Work required:
Word for word, retype the records below.

↓↓↓

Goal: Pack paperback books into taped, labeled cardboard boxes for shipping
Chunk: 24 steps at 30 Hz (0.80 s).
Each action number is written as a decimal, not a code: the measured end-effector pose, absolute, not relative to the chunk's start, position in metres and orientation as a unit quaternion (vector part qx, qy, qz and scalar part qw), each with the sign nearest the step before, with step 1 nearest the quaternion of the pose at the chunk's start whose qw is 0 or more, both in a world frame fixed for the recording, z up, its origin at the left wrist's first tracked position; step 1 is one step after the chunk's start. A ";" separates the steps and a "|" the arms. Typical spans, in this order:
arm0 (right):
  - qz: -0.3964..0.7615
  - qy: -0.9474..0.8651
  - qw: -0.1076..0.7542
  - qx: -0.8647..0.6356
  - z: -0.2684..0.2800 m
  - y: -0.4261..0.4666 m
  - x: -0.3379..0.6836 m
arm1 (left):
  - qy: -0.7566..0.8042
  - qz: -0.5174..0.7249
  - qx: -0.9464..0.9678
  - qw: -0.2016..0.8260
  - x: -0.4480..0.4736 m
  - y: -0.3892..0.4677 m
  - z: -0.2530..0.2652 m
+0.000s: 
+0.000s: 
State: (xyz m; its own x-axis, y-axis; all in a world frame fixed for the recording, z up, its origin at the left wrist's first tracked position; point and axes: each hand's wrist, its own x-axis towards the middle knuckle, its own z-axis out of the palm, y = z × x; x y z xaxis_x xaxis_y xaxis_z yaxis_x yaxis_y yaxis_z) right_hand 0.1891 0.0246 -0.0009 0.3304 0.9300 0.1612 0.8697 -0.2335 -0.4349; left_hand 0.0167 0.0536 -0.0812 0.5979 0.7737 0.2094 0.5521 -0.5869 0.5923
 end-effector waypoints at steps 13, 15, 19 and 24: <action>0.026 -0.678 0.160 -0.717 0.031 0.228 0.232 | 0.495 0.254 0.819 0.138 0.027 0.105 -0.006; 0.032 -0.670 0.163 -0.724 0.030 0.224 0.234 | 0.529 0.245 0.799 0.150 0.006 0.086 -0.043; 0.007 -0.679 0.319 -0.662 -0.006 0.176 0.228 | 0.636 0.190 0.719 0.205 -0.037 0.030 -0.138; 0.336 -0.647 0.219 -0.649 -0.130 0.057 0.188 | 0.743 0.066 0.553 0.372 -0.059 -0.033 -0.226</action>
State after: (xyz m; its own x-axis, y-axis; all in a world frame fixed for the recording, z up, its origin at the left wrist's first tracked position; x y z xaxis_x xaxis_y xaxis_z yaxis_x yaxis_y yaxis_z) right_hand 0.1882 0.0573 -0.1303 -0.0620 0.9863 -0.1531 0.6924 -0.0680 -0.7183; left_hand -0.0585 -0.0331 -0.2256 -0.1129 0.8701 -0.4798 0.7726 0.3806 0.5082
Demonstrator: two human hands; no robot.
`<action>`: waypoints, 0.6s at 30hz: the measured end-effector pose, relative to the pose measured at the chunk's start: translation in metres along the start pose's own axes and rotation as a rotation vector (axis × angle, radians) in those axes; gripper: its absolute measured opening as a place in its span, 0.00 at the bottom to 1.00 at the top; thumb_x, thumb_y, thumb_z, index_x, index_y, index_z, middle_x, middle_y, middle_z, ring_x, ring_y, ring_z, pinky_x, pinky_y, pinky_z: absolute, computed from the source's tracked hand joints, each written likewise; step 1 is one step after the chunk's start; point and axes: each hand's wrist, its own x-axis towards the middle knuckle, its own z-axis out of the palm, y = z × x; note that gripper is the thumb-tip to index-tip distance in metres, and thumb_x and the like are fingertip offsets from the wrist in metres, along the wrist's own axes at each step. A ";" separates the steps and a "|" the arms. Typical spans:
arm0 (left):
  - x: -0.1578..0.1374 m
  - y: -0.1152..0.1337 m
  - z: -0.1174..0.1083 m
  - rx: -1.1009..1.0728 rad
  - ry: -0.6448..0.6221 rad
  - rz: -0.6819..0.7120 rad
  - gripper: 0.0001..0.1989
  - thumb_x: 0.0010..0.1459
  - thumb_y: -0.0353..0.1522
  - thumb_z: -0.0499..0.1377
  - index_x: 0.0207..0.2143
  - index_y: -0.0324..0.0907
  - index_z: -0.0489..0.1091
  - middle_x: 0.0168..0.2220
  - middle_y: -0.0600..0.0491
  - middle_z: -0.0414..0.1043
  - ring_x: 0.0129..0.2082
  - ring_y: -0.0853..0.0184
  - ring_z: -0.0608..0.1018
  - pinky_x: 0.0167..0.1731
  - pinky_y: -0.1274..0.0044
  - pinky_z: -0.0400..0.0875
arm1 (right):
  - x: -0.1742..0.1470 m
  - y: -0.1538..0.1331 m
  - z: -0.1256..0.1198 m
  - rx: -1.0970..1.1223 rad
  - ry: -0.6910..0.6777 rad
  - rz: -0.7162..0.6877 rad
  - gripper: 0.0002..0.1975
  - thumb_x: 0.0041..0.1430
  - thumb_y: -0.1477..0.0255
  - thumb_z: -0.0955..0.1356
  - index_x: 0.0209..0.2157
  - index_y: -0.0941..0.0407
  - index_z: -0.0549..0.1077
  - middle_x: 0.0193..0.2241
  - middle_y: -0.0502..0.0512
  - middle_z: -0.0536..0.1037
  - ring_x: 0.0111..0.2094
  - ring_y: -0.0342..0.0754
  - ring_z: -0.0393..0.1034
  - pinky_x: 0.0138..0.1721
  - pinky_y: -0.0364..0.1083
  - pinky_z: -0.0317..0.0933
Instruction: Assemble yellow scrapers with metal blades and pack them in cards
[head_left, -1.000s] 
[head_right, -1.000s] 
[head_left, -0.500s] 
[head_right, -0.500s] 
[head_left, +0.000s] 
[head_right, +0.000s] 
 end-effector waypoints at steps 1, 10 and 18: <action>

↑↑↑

Answer space:
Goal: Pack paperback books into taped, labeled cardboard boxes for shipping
Chunk: 24 steps at 30 Hz (0.80 s).
Each action number is written as a decimal, not a code: the measured end-effector pose, absolute, not relative to the chunk's start, position in metres and orientation as a unit quaternion (vector part qx, qy, qz and scalar part qw), each with the sign nearest the step before, with step 1 nearest the quaternion of the pose at the chunk's start whose qw is 0 or more, both in a world frame fixed for the recording, z up, its origin at the left wrist's first tracked position; step 1 is one step after the chunk's start. A ";" separates the steps and a "|" the arms. Typical spans, in this order:
arm0 (right):
  - qz: -0.3964..0.7615
  - qy: -0.9474..0.8651
  - qw: -0.1076..0.7542
  - qx: -0.8647..0.6356
  - z: -0.2684..0.2800 m
  - y: -0.4261..0.4666 m
  - x: -0.3379..0.6836 m
arm1 (left):
  - qy: -0.7566..0.8042
  - qz: -0.5174..0.7249
  - qx: -0.9464..0.9678
  - qw: -0.2016..0.8260
  - x: -0.4480..0.4736 m
  - y: -0.3892..0.4677 m
  - z: -0.2530..0.2652 m
+0.000s: 
+0.000s: 
State: (xyz m; its own x-axis, y-axis; all in a world frame fixed for the recording, z up, its origin at the left wrist's first tracked position; point and axes: each hand's wrist, its own x-axis towards the middle knuckle, its own z-axis out of the palm, y = z × x; x y z xaxis_x xaxis_y xaxis_z yaxis_x yaxis_y yaxis_z) right_hand 0.1891 0.0246 -0.0009 0.3304 0.9300 0.1612 0.8697 -0.2335 -0.4349; left_hand 0.0167 0.0536 -0.0812 0.5979 0.7737 0.2094 0.5521 -0.5869 0.5923
 end-effector waypoints at steps 13, 15, 19 and 24: <action>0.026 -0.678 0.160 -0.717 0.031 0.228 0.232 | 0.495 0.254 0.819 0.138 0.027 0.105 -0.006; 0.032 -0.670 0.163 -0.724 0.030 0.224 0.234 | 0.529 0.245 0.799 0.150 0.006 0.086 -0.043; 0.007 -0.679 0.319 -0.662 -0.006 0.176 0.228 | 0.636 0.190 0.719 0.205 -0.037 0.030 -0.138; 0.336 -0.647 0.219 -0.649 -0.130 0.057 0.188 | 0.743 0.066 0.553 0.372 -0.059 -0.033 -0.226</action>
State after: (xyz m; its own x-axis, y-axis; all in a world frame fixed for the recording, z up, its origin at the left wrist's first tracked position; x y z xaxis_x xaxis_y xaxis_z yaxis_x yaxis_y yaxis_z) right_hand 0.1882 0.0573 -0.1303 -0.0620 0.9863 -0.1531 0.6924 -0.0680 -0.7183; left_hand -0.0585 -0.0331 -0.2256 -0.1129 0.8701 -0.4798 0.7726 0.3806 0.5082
Demonstrator: two human hands; no robot.
`<action>`: waypoints, 0.6s at 30hz: the measured end-effector pose, relative to the pose measured at the chunk's start: translation in metres along the start pose's own axes and rotation as a rotation vector (axis × angle, radians) in those axes; gripper: its absolute measured opening as a place in its span, 0.00 at the bottom to 1.00 at the top; thumb_x, thumb_y, thumb_z, index_x, index_y, index_z, middle_x, middle_y, middle_z, ring_x, ring_y, ring_z, pinky_x, pinky_y, pinky_z: absolute, computed from the source's tracked hand joints, each written likewise; step 1 is one step after the chunk's start; point and axes: each hand's wrist, its own x-axis towards the middle knuckle, its own z-axis out of the palm, y = z × x; note that gripper is the thumb-tip to index-tip distance in metres, and thumb_x and the like are fingertip offsets from the wrist in metres, along the wrist's own axes at each step. A ";" separates the steps and a "|" the arms. Typical spans:
arm0 (left):
  - x: -0.1578..0.1374 m
  - y: -0.1152..0.1337 m
  - z: -0.1174..0.1083 m
  - rx: -1.1009..1.0728 rad
  - ry: -0.6448..0.6221 rad
  - rz: -0.6819..0.7120 rad
  - gripper: 0.0001..0.1989
  - thumb_x: 0.0010..0.1459
  - thumb_y: -0.0353..0.1522
  - thumb_z: -0.0499..0.1377
  - index_x: 0.0207..0.2143
  - index_y: -0.0324..0.0907
  - index_z: -0.0489..0.1091
  - middle_x: 0.0168..0.2220
  - middle_y: -0.0600..0.0491
  - middle_z: -0.0414..0.1043
  - ring_x: 0.0129..0.2082
  - ring_y: -0.0853..0.0184
  - ring_z: -0.0608..0.1018
  - pinky_x: 0.0167..0.1731
  - pinky_y: -0.1274..0.0044
  - pinky_z: -0.0400..0.0875
arm1 (right):
  - x: -0.1742..0.1470 m
  - y: -0.1538..0.1331 m
  - z: -0.1256..0.1198 m
  - rx: -1.0970..1.1223 rad
  - ry: -0.6910..0.6777 rad
  - rz: -0.7162..0.6877 rad
  - gripper: 0.0002..0.1975
  - thumb_x: 0.0041..0.1430
  - thumb_y: -0.1477..0.0255
  - thumb_z: -0.0955..0.1356
  - index_x: 0.0209..0.2157
  - index_y: -0.0941..0.0407
  - index_z: -0.0549..0.1077
  - middle_x: 0.0193..0.2241
  - middle_y: -0.0502..0.0512
  - middle_z: -0.0536..0.1037
  - ring_x: 0.0111..0.2094
  - ring_y: -0.0342..0.0754
  - ring_z: -0.0393..0.1034
  - pinky_x: 0.0138..0.1721
  - pinky_y: -0.0364..0.1083
  - pinky_z: -0.0317..0.0933
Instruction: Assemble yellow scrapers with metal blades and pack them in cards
[head_left, -1.000s] 
[head_right, -1.000s] 
[head_left, -0.500s] 
[head_right, -0.500s] 
[head_left, +0.000s] 
[head_right, +0.000s] 
 end-effector waypoints at steps 1, 10 and 18: <action>

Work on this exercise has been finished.